> Exercise
From the listing below, set down exactly the lines between the one holding "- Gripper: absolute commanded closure" and the one holding "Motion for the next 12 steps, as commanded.", inclusive. No other line is wanted.

=-=-=

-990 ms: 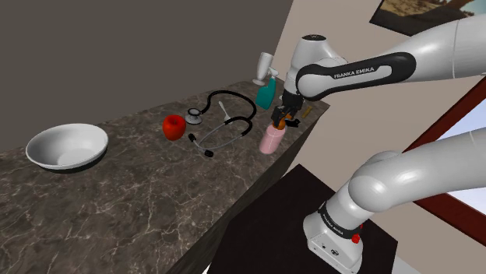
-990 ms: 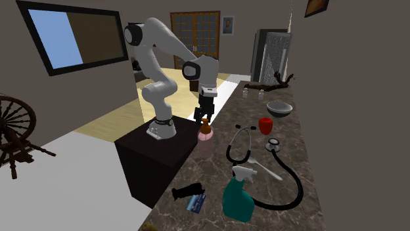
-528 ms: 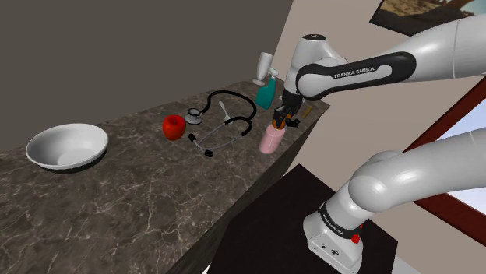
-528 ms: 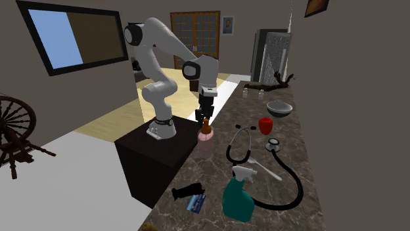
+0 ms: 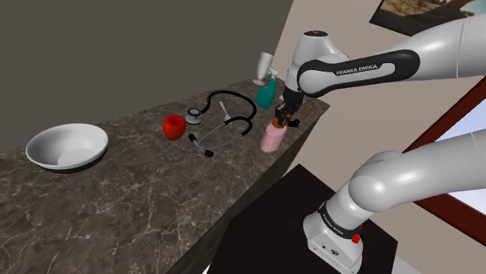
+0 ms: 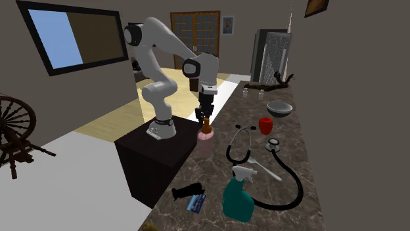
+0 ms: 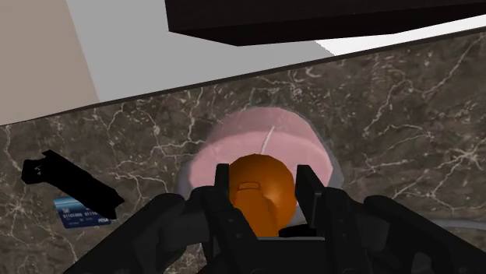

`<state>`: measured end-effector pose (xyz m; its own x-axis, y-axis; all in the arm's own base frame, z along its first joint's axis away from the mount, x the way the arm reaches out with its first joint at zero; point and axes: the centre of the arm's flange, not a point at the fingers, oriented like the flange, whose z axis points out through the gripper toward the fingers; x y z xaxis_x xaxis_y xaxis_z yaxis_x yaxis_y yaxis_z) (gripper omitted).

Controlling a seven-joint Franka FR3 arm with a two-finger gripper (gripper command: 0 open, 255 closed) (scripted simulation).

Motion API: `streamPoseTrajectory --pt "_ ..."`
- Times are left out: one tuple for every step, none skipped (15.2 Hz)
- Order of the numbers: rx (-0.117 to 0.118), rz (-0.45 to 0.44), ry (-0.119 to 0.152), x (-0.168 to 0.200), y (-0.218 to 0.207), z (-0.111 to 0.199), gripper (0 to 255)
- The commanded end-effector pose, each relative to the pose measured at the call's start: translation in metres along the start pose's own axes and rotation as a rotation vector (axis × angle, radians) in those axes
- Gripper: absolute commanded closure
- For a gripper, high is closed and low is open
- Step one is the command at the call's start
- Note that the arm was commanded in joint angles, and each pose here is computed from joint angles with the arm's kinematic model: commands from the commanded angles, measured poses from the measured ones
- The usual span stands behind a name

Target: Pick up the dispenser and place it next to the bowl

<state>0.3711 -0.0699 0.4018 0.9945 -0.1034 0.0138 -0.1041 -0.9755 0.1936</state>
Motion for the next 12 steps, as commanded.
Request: streamPoseTrajectory --pt "0.000 0.000 -0.002 0.000 0.002 -0.010 255" --pt "0.000 0.000 -0.002 0.000 0.003 -0.015 255" --pt "0.000 0.000 -0.002 0.000 0.004 -0.020 255" --pt "0.000 0.000 -0.002 0.000 0.005 -0.025 255" --pt "0.000 0.000 -0.002 0.000 0.006 -0.030 255" --pt "0.000 0.000 -0.002 0.000 0.007 -0.036 255" --pt "0.000 0.000 -0.002 0.000 0.008 -0.041 255" --pt "0.000 0.000 -0.002 0.000 0.009 -0.046 255" --pt "0.000 0.000 -0.002 0.000 0.010 -0.051 255" --pt "0.000 0.000 -0.002 0.001 0.011 -0.056 255" --pt "0.000 0.000 -0.002 0.001 0.012 -0.061 255" --pt "0.000 0.000 -0.002 0.001 0.013 -0.067 255"
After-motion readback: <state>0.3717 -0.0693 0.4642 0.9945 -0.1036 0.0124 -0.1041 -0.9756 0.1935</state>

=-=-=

> Problem solution
- Gripper: absolute commanded closure
- For a gripper, high is closed and low is open
- Step one is the command at the call's start
- Note that the arm was commanded in joint angles, and each pose here is computed from joint angles with the arm's kinematic model: commands from the commanded angles, measured poses from the measured ones
- The usual span stands behind a name

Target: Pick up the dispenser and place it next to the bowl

<state>0.3711 -0.0699 0.4018 0.9945 -0.1034 0.0138 -0.1041 -0.9755 0.1936</state>
Motion for the next 12 steps, as commanded.

The response to this exercise is done.